What had started in New York was consolidated in Melbourne. No longer would Osaka merely be an athlete. She was a corporation, someone a great many others could profit from. That would create a different flavor of solitude. There would be even more sponsors and handlers, private jets and hotel suites, producers, writers, fans. Who could you trust?

But when it came to her tennis, Osaka knew exactly who to trust: herself.

Asked what she’d spoken about prior to the match with her coach, Sascha Bajin, Osaka said, “We haven’t really been talking, to be honest, like before any of my matches here. He would tell me, like, one thing, then I would be, like, OK. That was it.”

Meanwhile, Kvitova.

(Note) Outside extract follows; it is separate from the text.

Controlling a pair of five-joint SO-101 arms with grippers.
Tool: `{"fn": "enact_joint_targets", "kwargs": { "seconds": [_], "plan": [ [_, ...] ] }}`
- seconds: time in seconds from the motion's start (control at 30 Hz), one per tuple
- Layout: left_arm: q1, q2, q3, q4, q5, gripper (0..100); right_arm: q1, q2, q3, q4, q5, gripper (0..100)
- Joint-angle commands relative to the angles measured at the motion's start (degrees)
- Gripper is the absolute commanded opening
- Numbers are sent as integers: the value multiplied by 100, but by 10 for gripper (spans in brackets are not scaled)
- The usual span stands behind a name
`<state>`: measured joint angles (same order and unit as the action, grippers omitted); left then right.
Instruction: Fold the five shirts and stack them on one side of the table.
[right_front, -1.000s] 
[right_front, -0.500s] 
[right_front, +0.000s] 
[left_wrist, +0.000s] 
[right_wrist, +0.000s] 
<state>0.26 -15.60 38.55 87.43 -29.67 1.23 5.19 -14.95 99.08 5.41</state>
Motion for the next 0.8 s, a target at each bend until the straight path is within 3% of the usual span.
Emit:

Two years ago, in the wake of her hand being viciously stabbed, Kvitova’s career hung in the balance. At the 2018 Australian Open, she’d lost in the first round. Now, she’d come within a set of a third Grand Slam singles title and being No. 1. But Kvitova also knew too that she had more in common with the other 126 than she did with Osaka. No trophy; just the runner-up plate, held on the lap of a tournament official.

Said Kvitova, “You know how the women’s tennis is. Everybody can just beat anyone, which it’s good and it’s bad on the other side. That’s the tennis. It’s a beautiful sport.”

It was now getting close to 1:00 A.M. In front of a packed media room, the precious trophy to her right, a tired Osaka was asked if all the achievements of recent times made her feel grown up.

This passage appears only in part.